REQUIRED ACTION –
Count, in the entries below, the lines in which "gripper" occurs. Give the number, nothing more.

MATERIAL FOR THIS TASK –
•••

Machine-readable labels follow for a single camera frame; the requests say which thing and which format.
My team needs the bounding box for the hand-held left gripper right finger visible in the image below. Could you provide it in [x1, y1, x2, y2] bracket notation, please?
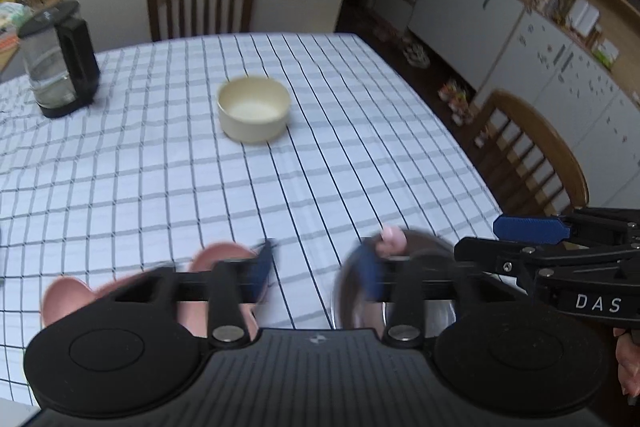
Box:
[350, 246, 532, 350]

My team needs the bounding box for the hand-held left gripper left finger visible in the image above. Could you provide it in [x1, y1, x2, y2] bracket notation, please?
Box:
[100, 239, 277, 350]

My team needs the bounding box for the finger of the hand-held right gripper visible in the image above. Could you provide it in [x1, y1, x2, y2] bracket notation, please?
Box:
[492, 207, 640, 244]
[454, 237, 621, 280]

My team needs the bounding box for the small pink-handled steel bowl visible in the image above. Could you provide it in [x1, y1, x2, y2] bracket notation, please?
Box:
[330, 227, 458, 333]

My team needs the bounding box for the pink bear-shaped plate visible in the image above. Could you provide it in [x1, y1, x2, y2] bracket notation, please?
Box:
[40, 243, 261, 338]

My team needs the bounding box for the person's right hand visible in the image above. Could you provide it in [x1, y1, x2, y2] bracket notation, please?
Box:
[615, 331, 640, 408]

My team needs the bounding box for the checked tablecloth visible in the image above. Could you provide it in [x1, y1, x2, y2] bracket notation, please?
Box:
[0, 33, 503, 408]

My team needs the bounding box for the cream bowl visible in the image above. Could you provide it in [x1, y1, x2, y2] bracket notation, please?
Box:
[216, 76, 292, 144]

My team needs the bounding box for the row of small shoes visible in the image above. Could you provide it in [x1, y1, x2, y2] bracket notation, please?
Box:
[370, 14, 476, 124]

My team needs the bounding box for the white cabinet with wooden shelves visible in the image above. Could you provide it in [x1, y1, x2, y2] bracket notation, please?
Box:
[407, 0, 640, 208]

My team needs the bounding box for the glass electric kettle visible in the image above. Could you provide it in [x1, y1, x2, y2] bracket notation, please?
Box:
[17, 0, 102, 118]

•••

ANSWER BELOW –
3